Нас тогда учили логике, и мы хором повторяли названия модусов силлогизмов: bar-ba-ra, ce-la-rent. Еще нам вдалбливали знания о логических ошибках, весьма полезные, поскольку в наших философских и политических диспутах они помогали победить противника, который вынужден был смиренно отступить, если в его рассуждениях находили ошибку, например, предательское petitio principi, или „предвосхищение основания“, требующее возвращения к началу. Случилось так, что когда один из диспутов закончился именно таким образом, кто-то увидел в замеченной ошибке сходство с белорусской сказкой о цапле, проглотившей змею.
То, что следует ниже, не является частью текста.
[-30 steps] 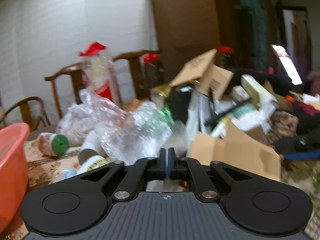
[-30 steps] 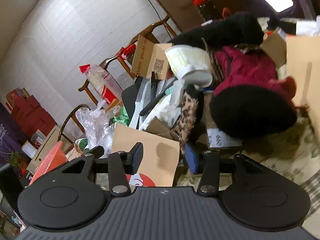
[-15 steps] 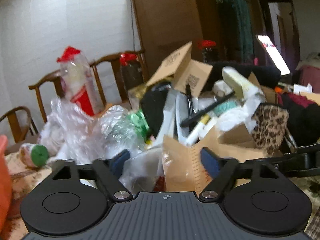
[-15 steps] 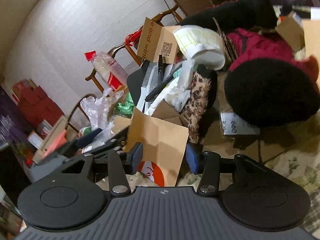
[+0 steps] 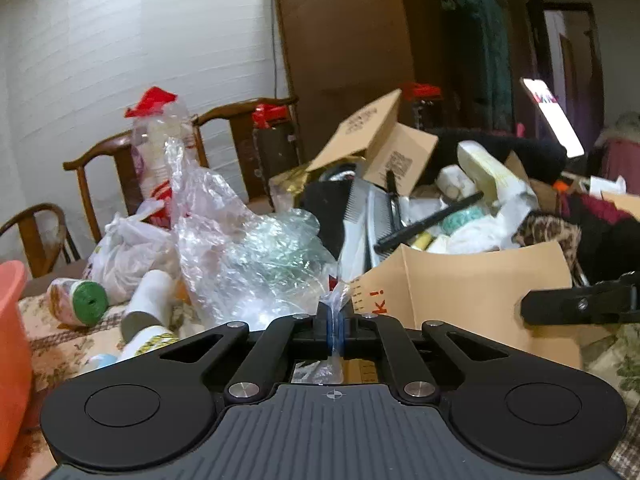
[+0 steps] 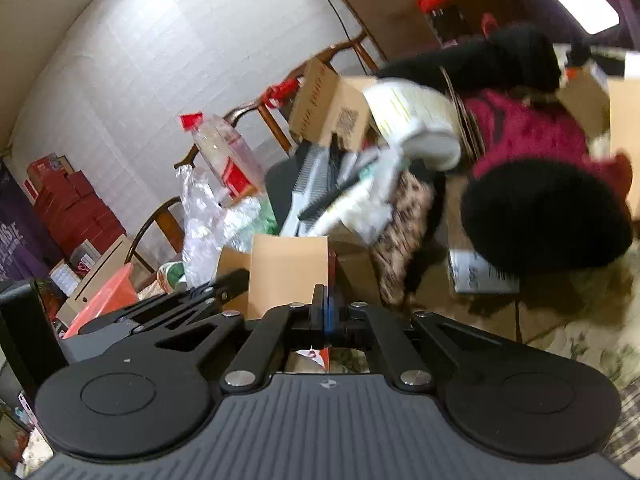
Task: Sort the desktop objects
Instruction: 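Carry the cardboard sheet with the right tool to the pink basin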
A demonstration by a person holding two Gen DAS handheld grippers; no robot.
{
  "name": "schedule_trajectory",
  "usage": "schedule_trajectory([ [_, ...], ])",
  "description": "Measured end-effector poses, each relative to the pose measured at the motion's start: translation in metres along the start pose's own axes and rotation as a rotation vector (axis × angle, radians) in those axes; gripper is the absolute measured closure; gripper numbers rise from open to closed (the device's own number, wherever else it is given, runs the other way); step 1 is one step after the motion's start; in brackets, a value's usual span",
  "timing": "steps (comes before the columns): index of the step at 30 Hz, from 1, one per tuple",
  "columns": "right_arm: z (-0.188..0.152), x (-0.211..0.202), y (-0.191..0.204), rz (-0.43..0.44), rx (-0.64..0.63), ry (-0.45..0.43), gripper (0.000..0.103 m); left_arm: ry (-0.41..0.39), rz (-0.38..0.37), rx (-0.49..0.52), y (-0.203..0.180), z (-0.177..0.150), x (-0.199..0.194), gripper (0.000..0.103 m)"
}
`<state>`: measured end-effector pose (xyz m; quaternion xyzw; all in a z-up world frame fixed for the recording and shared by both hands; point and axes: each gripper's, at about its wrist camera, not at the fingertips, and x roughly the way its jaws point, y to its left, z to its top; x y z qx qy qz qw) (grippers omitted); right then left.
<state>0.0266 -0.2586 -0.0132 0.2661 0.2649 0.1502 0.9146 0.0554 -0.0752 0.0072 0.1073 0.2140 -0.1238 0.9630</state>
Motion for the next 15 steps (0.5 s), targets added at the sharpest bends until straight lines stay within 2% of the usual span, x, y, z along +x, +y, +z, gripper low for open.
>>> schedule_trajectory([
  [15, 0.015, -0.027, 0.041, 0.048, -0.060, -0.087, 0.103, -0.119, 0.031, -0.012, 0.021, 0.032, -0.054, 0.103],
])
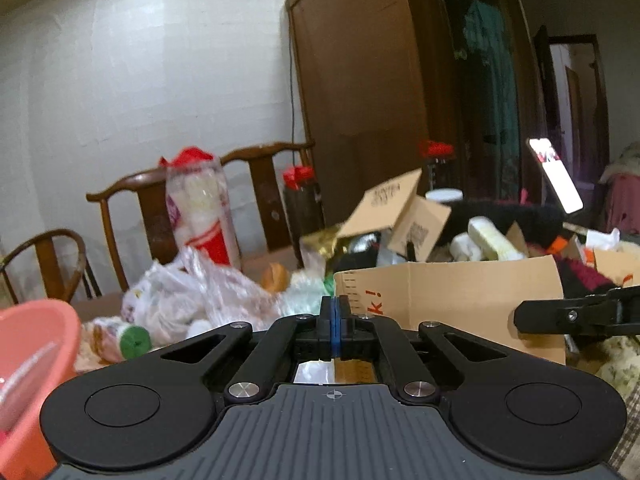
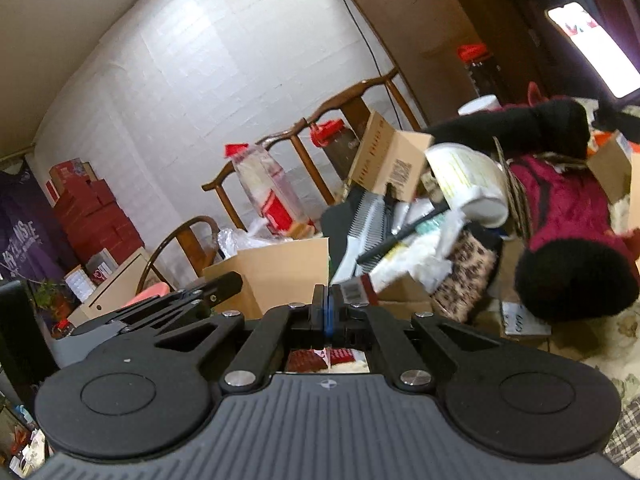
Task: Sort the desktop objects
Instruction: 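Carry the cardboard sheet with the right tool to the pink basin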
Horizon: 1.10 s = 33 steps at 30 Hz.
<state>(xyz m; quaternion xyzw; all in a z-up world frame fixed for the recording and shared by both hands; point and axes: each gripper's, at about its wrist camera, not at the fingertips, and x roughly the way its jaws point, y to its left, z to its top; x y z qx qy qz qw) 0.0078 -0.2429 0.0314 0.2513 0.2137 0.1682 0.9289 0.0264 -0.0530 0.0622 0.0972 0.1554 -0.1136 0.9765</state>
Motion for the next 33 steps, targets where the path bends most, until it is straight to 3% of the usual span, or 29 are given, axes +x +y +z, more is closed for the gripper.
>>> schedule_trajectory([
  [17, 0.005, 0.003, 0.052, 0.056, -0.062, -0.028, 0.103, -0.069, 0.079, -0.018, 0.043, 0.016, -0.042, 0.103],
  [33, -0.008, 0.063, 0.192, 0.272, -0.191, 0.045, 0.103, -0.095, 0.349, -0.101, 0.178, 0.009, -0.109, 0.103],
])
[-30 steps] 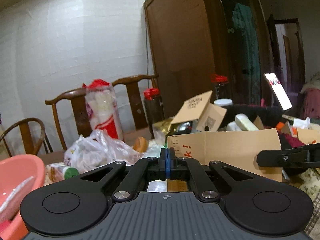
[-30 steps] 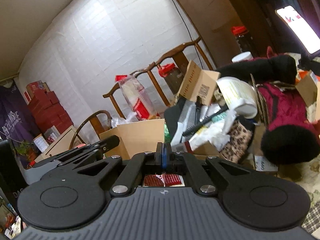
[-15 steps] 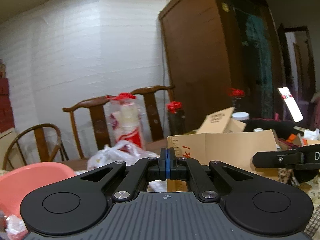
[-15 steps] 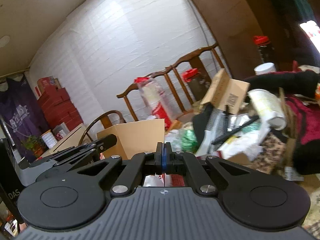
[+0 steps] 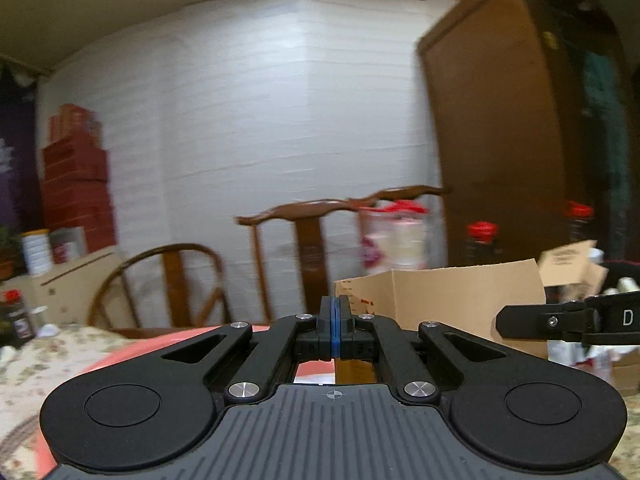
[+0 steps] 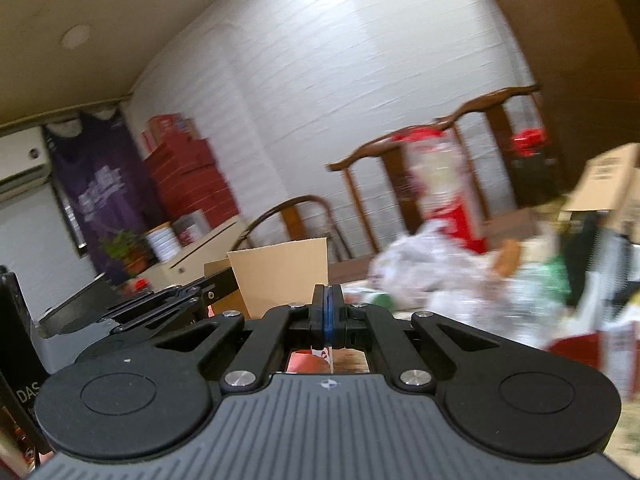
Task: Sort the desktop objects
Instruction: 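Carry the cardboard sheet with the right tool to the pink basin, then open the right tool to drop the cardboard into the basin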
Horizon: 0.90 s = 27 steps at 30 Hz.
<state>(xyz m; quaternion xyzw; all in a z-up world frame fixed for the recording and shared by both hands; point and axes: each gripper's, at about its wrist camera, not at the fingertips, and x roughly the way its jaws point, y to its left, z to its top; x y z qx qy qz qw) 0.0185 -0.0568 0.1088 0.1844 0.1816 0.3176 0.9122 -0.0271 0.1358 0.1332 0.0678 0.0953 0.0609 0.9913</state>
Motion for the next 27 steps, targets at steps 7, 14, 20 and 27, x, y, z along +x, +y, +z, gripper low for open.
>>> schedule_trajectory([
  [7, -0.002, 0.051, 0.059, 0.099, -0.056, 0.056, 0.103, 0.008, 0.117, -0.033, 0.069, -0.003, -0.006, 0.103],
  [14, -0.014, 0.097, 0.104, 0.151, -0.098, 0.121, 0.103, 0.035, 0.192, -0.065, 0.125, -0.013, 0.000, 0.103],
  [20, -0.024, 0.128, 0.122, 0.151, -0.115, 0.167, 0.103, 0.071, 0.219, -0.086, 0.151, -0.026, 0.009, 0.103],
  [27, -0.037, 0.152, 0.122, 0.107, -0.121, 0.213, 0.103, 0.097, 0.222, -0.095, 0.161, -0.035, 0.021, 0.103],
])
Смотрит цапля, а змея у нее сзади вылазит. Заглатывает ее еще раз — то же самое. Рассердилась цапля и заткнула отверстие клювом. „А тяпер циркулируй!“ — говорит. Так из нашей латыни и белорусского фольклора мы слепили название, куда более красочное, чем petitio principi. Звучало оно: „cirkumzhopio in capl’a“. И могло бы сохраниться в веках, если бы не то, что учебные заведения и люди не вечны, а студенты, наверное, скоро и знать не будут, как выглядит цапля или змея».

Чур-чура

Система официального языка в той стране была малопонятна для иностранцев, они только поражались, что люди способны жить и даже сохранять хорошее настроение под таким сильным прессом обязательной фразеологии. Припомнив детские игры в нашем дворе, я догадался, в чем дело. Мы бегали друг за другом, дрались, но всегда знали, что стоит произнести волшебное слово, и ты окажешься вне игры, станешь «неприкосновенным». Слово это у нас звучало как «чур-чура».